Tuesday, January 13, 2009

World War Z: An Oral History of the Zombie War

Purchase from Barnes & Noble
This is hands down the BEST zombie book I have EVER read (and that includes Zombie Haiku).

World War Z: An Oral History of the Zombie War, by Max Brooks, is a follow-up to his previous book, The Zombie Survival Guide, but is more serious in tone, and strives to be both factually and psychologically convincing.

Rather than a grand overview or a single perspective, World War Z is instead a collection of individual accounts in the form of interviews between the author and the characters. Taking place in the 2010s, the book charts a war against zombies from remote oddities, to a global pandemic to mass panic, and then to an armed struggle to reclaim the planet from the undead. In addition, the personal accounts describe the changing religious, geo-political, and environmental aftermath of the Zombie war.

Inspired by the The Good War and George Romero, Brooks uses World War Z to provide commentary on a wide range of topics including government ineptitude, survivalism, and uncertainty in our times. It has been praised by critics and the audiobook version, complete with an all-star cast, won the 2007 Audie Award. A film based upon the book is currently in development, and is expected to be released in 2010.

From the Publisher
“The end was near.” —Voices from the Zombie War

The Zombie War came unthinkably close to eradicating humanity. Max Brooks, driven by the urgency of preserving the acid-etched first-hand experiences of the survivors from those apocalyptic years, traveled across the United States of America and throughout the world, from decimated cities that once teemed with upwards of thirty million souls to the most remote and inhospitable areas of the planet. He recorded the testimony of men, women, and sometimes children who came face-to-face with the living, or at least the undead, hell of that dreadful time. World War Z is the result. Never before have we had access to a document that so powerfully conveys the depth of fear and horror, and also the ineradicable spirit of resistance, that gripped human society through the plague years.

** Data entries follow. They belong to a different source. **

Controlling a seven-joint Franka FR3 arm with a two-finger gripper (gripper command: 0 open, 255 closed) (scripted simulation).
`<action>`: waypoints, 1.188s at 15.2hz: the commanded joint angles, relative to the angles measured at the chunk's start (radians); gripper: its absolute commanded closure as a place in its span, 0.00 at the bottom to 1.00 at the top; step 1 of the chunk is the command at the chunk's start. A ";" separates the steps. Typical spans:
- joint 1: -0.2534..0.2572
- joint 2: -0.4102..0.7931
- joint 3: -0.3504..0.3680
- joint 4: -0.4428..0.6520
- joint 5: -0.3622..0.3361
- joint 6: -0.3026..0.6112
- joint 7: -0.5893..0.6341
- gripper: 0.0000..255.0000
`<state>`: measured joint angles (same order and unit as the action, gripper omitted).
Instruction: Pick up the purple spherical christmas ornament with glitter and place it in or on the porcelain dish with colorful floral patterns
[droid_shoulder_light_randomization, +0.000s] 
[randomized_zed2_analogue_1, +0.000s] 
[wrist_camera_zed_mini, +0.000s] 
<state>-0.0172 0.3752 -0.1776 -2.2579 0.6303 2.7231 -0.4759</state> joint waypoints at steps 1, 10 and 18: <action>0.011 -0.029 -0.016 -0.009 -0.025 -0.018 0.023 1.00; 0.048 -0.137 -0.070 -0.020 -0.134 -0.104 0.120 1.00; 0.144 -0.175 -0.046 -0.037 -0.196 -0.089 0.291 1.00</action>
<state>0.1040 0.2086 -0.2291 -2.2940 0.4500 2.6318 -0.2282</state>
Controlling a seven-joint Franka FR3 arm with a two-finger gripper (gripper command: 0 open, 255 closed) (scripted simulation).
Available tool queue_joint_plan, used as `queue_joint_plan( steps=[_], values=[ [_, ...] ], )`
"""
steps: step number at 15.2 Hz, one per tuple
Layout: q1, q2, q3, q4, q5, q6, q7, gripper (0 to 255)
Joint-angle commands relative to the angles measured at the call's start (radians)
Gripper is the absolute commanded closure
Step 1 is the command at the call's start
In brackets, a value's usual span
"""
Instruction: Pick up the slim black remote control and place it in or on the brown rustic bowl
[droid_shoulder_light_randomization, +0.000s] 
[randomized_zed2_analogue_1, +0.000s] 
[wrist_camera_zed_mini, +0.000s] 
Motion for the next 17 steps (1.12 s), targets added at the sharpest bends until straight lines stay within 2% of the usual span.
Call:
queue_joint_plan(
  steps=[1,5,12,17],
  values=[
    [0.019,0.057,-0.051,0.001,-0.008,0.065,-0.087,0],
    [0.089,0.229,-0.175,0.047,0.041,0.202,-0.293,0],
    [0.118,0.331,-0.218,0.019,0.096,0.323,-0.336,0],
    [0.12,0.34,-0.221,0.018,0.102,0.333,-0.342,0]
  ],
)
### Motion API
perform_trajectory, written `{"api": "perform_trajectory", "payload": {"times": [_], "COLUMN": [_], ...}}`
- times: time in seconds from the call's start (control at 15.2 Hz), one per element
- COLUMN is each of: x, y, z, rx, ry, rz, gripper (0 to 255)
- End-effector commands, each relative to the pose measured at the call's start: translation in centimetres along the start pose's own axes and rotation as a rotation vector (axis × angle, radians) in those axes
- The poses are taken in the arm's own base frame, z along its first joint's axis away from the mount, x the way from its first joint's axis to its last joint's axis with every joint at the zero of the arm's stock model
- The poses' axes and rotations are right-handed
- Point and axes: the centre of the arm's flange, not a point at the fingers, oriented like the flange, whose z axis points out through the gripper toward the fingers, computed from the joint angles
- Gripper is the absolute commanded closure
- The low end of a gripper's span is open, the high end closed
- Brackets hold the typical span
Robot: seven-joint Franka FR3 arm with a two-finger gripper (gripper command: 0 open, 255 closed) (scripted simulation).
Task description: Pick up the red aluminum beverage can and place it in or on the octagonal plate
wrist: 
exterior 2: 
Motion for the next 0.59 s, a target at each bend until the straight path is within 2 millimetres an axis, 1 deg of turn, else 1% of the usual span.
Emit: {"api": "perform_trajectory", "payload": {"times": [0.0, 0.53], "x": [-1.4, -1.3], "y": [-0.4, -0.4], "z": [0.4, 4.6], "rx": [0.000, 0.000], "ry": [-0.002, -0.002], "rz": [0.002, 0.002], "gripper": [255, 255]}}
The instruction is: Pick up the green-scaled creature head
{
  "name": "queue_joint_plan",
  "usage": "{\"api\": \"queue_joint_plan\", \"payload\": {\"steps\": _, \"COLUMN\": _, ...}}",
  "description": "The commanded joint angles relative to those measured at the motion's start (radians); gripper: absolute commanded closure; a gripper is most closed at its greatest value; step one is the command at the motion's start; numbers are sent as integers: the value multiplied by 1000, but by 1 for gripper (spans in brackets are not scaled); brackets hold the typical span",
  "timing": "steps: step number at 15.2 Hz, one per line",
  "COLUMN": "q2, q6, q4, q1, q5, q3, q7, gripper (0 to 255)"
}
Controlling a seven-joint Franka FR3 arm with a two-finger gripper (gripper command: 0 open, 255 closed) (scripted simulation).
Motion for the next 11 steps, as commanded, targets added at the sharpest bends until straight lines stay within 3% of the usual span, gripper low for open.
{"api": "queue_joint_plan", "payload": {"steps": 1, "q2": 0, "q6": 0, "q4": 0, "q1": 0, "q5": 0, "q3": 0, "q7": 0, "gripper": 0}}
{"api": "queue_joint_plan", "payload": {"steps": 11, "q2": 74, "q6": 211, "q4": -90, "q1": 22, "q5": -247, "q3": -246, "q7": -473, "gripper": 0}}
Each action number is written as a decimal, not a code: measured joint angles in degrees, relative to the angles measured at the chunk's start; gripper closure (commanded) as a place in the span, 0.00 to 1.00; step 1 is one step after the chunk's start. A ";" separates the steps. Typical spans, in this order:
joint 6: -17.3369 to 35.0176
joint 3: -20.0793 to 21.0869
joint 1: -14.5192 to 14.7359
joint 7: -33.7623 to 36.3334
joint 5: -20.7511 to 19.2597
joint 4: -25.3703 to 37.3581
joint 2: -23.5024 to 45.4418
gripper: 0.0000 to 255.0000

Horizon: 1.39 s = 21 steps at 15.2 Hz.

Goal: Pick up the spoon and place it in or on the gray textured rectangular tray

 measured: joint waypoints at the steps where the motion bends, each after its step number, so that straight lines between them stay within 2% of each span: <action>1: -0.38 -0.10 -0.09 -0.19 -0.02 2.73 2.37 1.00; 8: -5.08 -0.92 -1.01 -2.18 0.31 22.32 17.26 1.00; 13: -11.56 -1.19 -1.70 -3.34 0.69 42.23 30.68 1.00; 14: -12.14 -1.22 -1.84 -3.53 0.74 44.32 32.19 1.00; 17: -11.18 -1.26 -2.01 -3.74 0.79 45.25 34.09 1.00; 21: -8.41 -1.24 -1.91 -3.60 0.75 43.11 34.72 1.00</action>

Ranging from the now infamous village of New Dachang in the United Federation of China, where the epidemiological trail began with the twelve-year-old Patient Zero, to the unnamed northern forests where untold numbers sought a terrible and temporary refuge in the cold, to the United States of Southern Africa, where the Redeker Plan provided hope for humanity at an unspeakable price, to the west-of-the-Rockies redoubt where the North American tide finally started to turn, this invaluable chronicle reflects the full scope and duration of the Zombie War.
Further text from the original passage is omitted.